An implementation of the NEAT batch active learning algorithm for Open-Set Annotation. Details are provided in our paper: https://ojs.aaai.org/index.php/AAAI/article/view/28213
Currently, requires following packages. (We are using CUDA == 11.6, python == 3.9, pytorch == 1.13.0, torchvision == 0.14.0, scikit-learn == 1.2.2, matplotlib == 3.7.1, numpy == 1.23.5)
- CUDA 10.1+
- python 3.7.9+
- pytorch 1.7.1+
- torchvision 0.8.2+
- scikit-learn 0.24.0+
- matplotlib 3.3.3+
- numpy 1.19.2+
For CIFAR10 and CIFAR100, we provide a function to automatically download and preprocess the data, you can also download the datasets from the link, and please download it to ~/data
folder.
$ cd Active-OpenSet-NEAT
Although We have provided scripts to automatically download CIFAR10 and CIFAR100 dataset but for Tiny-Imagenet or Imagenet you are supposed to download yourself utilizing the following command or using the link to download manually.
$ mkdir data
$ cd data
$ wget http://cs231n.stanford.edu/tiny-imagenet-200.zip
$ unzip tiny-imagenet-200.zip
After you have all the dataset available you also need to run the extract_features.py to extract features using CLIP for all dataset if you want to specify certain dataset please change the script.
$ mkdir features
$ python extract_features.py
- run the following command in the terminal(example).
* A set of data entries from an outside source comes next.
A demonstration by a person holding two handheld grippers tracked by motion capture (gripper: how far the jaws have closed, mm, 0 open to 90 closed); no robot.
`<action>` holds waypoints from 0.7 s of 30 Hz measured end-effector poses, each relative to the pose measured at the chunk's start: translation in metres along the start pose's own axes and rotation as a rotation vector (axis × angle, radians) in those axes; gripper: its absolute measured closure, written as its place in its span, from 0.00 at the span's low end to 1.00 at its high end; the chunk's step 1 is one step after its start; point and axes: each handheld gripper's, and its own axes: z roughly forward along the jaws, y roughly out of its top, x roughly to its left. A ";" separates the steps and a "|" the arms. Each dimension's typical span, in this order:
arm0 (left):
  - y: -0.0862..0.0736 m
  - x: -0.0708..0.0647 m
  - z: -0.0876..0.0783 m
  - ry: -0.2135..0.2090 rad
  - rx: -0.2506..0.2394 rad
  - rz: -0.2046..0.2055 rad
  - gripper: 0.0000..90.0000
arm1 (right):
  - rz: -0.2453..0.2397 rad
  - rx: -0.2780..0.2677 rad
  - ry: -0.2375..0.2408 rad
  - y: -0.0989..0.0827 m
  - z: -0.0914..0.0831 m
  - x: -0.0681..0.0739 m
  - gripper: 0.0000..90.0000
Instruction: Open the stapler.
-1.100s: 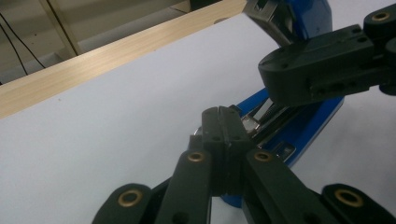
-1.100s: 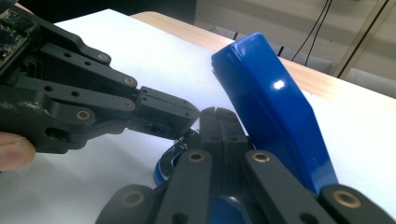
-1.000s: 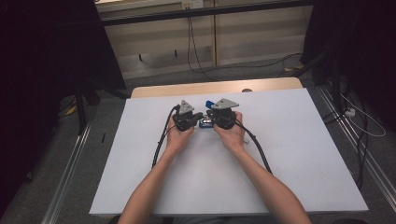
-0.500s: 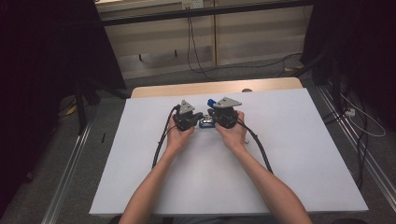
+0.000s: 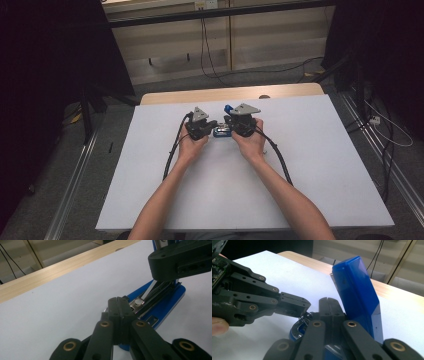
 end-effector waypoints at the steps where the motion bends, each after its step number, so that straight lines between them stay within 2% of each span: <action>1: 0.000 0.000 0.000 0.000 0.001 0.000 1.00 | 0.004 0.000 0.001 0.000 0.000 0.000 1.00; 7: 0.000 0.001 0.000 -0.003 0.000 -0.002 1.00 | 0.005 -0.007 -0.014 0.000 -0.001 -0.001 1.00; 21: 0.000 0.000 0.000 -0.001 -0.001 0.006 1.00 | 0.015 -0.032 -0.044 0.005 -0.013 -0.014 1.00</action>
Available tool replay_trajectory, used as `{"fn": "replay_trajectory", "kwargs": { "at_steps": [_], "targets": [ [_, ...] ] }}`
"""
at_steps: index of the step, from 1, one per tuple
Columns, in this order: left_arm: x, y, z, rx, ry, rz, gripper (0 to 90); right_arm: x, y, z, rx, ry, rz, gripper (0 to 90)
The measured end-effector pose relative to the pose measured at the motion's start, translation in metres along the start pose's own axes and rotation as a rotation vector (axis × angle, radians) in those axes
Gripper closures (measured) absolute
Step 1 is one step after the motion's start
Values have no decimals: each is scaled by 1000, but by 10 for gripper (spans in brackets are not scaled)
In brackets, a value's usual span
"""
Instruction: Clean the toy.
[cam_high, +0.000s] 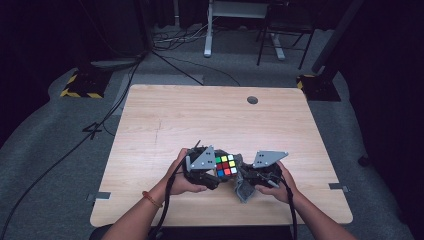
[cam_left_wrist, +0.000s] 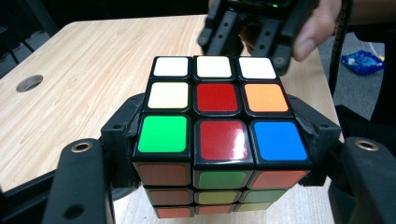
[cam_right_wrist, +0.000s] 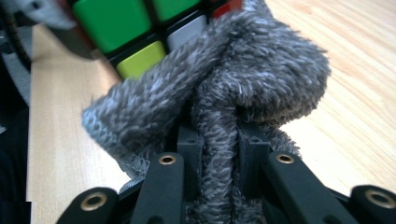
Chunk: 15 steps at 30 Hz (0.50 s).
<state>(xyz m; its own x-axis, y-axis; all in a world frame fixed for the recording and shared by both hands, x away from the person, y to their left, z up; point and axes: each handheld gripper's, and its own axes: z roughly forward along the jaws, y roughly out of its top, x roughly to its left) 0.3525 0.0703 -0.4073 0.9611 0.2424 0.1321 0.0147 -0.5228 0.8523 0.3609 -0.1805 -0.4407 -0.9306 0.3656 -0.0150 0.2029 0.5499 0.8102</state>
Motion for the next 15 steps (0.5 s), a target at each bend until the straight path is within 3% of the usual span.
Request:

- You have the freedom to adjust the arguments according to your interest in modifying the command, depending on the "Option" provided below.
$ python NEAT_main.py --gpu 1 --k 10 --save-dir log_AL/ --query-strategy NEAT --init-percent 1 --known-class 2 --query-batch 400 --seed 2 --model resnet18 --dataset cifar10
- Option
- --datatset: cifar10, cifar100, and Tiny-Imagenet.
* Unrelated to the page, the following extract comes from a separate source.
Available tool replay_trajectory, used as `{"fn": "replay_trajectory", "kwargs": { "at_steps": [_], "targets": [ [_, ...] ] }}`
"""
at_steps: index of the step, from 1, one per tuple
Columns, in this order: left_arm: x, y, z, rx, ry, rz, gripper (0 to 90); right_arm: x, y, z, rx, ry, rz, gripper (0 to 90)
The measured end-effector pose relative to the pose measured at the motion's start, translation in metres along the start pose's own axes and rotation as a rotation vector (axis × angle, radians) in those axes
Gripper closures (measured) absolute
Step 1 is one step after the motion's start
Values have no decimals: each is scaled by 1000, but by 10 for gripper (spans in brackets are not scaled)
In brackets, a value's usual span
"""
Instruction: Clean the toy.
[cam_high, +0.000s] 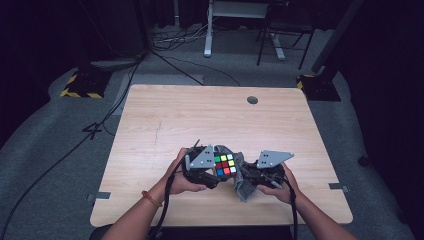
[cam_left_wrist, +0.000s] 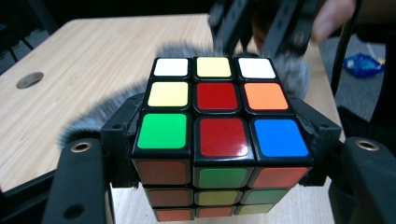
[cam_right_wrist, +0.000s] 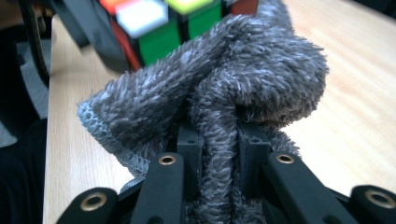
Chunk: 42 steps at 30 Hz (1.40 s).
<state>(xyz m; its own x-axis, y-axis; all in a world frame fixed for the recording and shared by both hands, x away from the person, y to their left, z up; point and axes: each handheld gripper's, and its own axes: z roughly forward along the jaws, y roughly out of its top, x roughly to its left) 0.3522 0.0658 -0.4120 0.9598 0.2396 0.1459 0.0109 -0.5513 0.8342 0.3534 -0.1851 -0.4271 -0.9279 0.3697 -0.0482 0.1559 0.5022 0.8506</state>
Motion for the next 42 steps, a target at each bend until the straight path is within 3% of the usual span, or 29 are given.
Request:
{"fn": "replay_trajectory", "kwargs": {
  "at_steps": [8, 12, 18, 22, 28, 32, 34, 38, 42],
  "targets": [
    [-1, 2, 8, 37, 22, 8, 328, 2, 6, -8, -24, -60, -25, 756],
    [0, 1, 10, 45, 16, 7, 328, 2, 6, -9, -31, -64, -24, 757],
    [-1, -5, 23, 99, 4, -10, 329, 2, 6, -10, -40, -59, -22, 757],
    [-4, -6, 30, 134, 2, 7, 329, 3, 7, -11, -54, -53, -22, 756],
    [-4, -6, 27, 113, -8, 2, 331, 1, 6, -11, -48, -56, -24, 754],
    [-6, -1, 19, 55, -11, 11, 331, -6, 1, -8, -9, -62, 1, 754],
    [-6, 3, 11, 23, -16, 13, 331, -10, -6, 0, 43, -57, 8, 753],
    [-4, 2, 8, 21, -11, 6, 331, -12, -8, 3, 67, -35, 21, 753],
    [2, -3, 7, 52, 12, -10, 331, -11, -6, -1, 61, -34, 12, 752]
  ]
}}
- --known-class: 2, 20, and 40 for cifar10, cifar100, Tiny-Imagenet respectively in our experiments.
- --init-percent: 1, 8, 8 for cifar10, cifar100, Tiny-Imagenet respectively in our experiments.
- --query-batch 400 in our experiments
- --model: 'resnet18', 'resnet34', 'resnet50', and 'vgg16'
- --query-strategy: 'random', 'uncertainty', 'AV_temperature', 'NEAT_passive', 'NEAT', "BGADL", "OpenMax", "Core_set", 'BADGE_sampling', "certainty", "hybrid-BGADL", "hybrid-OpenMax", "hybrid-Core_set", "hybrid-BADGE_sampling", "hybrid-uncertainty"
- --workers: default 4 in our setup if you only have one gpu please set to 0.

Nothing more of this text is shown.